* **What is being asked**
In the listing below, locate the line that contains "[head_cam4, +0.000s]" and the line that contains "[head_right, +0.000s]". Restate word for word those two lines and every line between them, and nothing else.

* **Data section**
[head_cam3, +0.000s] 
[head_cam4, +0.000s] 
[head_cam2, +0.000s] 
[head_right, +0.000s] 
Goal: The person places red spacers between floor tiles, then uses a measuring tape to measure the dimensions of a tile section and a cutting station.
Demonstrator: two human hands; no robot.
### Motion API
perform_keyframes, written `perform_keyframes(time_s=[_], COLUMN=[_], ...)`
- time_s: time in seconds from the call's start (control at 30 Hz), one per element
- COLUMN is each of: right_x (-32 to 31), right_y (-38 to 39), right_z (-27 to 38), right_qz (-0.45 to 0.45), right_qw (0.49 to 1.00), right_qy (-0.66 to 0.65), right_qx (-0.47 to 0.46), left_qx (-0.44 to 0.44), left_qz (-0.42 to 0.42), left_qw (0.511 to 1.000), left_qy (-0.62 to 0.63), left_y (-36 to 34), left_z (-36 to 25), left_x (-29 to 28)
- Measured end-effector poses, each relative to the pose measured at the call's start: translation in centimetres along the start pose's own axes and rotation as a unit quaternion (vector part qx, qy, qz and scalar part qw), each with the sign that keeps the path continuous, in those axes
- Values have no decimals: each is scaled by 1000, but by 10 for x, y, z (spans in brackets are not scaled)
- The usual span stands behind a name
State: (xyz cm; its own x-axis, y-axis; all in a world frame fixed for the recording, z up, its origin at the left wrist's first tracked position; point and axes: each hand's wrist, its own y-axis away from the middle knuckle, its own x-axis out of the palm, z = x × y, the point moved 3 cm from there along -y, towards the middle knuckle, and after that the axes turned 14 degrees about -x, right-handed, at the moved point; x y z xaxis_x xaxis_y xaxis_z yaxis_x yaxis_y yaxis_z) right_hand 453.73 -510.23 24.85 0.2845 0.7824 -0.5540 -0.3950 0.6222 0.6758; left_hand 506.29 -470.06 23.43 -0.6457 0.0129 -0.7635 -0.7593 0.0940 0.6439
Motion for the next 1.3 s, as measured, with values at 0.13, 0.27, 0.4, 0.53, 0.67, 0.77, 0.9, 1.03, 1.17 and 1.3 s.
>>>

* **Result for this exercise**
[head_cam4, +0.000s] 
[head_cam2, +0.000s] 
[head_right, +0.000s] 

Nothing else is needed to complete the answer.